In april sloeg een piepklein deeltje, kleiner dan een zandkorrel, met hoge snelheid in op Gaia. De aarde wordt voortdurend bestookt met zulke zogeheten micrometeoroïden, maar die verbranden in de atmosfeer. Omdat Gaia zich op anderhalf miljoen kilometer van onze planeet bevindt – ver buiten de beschermende aardatmosfeer dus – wordt zij vaak door micrometeoroïden getroffen.
Doorgaans is de ruimtetelescoop daar goed tegen bestand, maar in dit geval sloeg het deeltje met hoge snelheid onder precies de verkeerde hoek in, en raakte het beschermende schild van Gaia beschadigd. Daarbij ontstond een gaatje waar zonlicht doorheen ‘piept’, wat haar zeer gevoelige sensoren van de wijs bracht.
Terwijl Gaia-technici bezig waren om dit probleem te omzeilen, ontstond er alweer een volgend probleem: één van de ruim honderd ccd-sensoren van de ruimtetelescoop, die licht omzetten in elektrische signalen, begaf het. En dat was uitgerekend een sensor die cruciaal is voor de detectie van sterren. As gevolg daarvan begon Gaia duizenden valse detecties te registreren. Het vermoeden bestaat dat deze storing werd veroorzaakt door de grote uitbarsting van de zon, afgelopen voorjaar.

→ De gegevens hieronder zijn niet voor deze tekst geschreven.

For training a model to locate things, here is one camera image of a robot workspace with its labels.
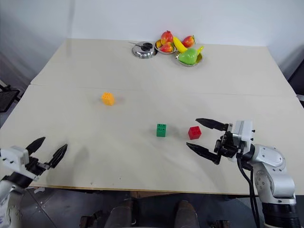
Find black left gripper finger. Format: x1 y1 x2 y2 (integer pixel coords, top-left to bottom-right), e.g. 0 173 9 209
26 136 46 158
48 143 68 169

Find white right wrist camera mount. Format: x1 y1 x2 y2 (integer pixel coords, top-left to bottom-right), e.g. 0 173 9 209
231 120 256 162

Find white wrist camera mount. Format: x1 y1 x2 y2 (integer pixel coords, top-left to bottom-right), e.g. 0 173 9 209
231 120 256 162
0 145 30 178

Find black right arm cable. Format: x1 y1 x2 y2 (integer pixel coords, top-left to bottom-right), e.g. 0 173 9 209
236 157 261 228

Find dark furniture beside table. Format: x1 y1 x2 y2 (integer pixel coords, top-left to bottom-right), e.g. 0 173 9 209
287 63 304 102

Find red studded cube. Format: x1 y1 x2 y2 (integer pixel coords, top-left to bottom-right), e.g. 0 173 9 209
188 125 202 140

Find dark rounded shape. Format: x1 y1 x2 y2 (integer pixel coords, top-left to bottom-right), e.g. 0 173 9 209
174 199 200 228
104 199 134 228

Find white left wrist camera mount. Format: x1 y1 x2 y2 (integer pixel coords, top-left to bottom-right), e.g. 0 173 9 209
0 145 30 178

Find red yellow toy apple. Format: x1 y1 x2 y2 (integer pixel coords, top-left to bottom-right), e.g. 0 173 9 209
159 41 174 53

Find green toy bell pepper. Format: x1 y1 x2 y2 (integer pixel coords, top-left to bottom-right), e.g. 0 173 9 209
178 47 199 65

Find steel bowl with fruits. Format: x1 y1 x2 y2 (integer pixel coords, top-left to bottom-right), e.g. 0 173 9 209
154 39 179 56

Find black handled scissors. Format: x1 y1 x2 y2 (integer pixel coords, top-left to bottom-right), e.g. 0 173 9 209
128 41 153 52

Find green studded cube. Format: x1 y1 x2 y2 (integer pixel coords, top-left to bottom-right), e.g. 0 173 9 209
156 123 167 138

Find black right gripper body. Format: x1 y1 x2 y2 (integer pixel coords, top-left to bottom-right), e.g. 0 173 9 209
213 123 239 165

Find orange studded cube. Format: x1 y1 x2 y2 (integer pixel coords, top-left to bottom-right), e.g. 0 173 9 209
101 92 115 106

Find red toy apple green stem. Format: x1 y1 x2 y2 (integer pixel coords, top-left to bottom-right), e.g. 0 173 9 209
182 35 196 48

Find steel bowl with green pepper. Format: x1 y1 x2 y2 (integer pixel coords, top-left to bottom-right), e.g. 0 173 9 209
175 51 204 67

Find steel lid with black knob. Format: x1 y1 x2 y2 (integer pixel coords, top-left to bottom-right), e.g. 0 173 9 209
132 41 158 59

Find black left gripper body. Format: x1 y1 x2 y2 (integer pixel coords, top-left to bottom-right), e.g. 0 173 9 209
25 156 51 178

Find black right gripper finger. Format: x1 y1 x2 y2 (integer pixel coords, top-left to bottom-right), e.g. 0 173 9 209
195 118 226 131
185 142 219 165

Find red yellow toy peach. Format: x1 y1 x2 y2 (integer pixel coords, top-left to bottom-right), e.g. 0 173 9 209
161 30 175 45

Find black stand beside table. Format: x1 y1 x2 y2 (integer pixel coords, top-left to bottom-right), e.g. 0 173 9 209
0 80 21 113

Experts van het Europese ruimteagentschap en de fabrikant van de ruimtetelescoop, Airbus Defence and Space, hebben de afgelopen maanden nauw samengewerkt om de ontstane problemen op te lossen. Uiteraard kunnen bij een ruimtetelescoop op anderhalf miljoen kilometer geen onderdelen worden vervangen, maar in dit geval konden de ergste problemen – het strooilicht en de valse detecties – worden omzeild met behulp van software-aanpassingen. Sterker nog: de technici hebben van de gelegenheid gebruik gemaakt om de optiek van de twee telescopen waaruit Gaia bestaat nog eens goed scherp te stellen.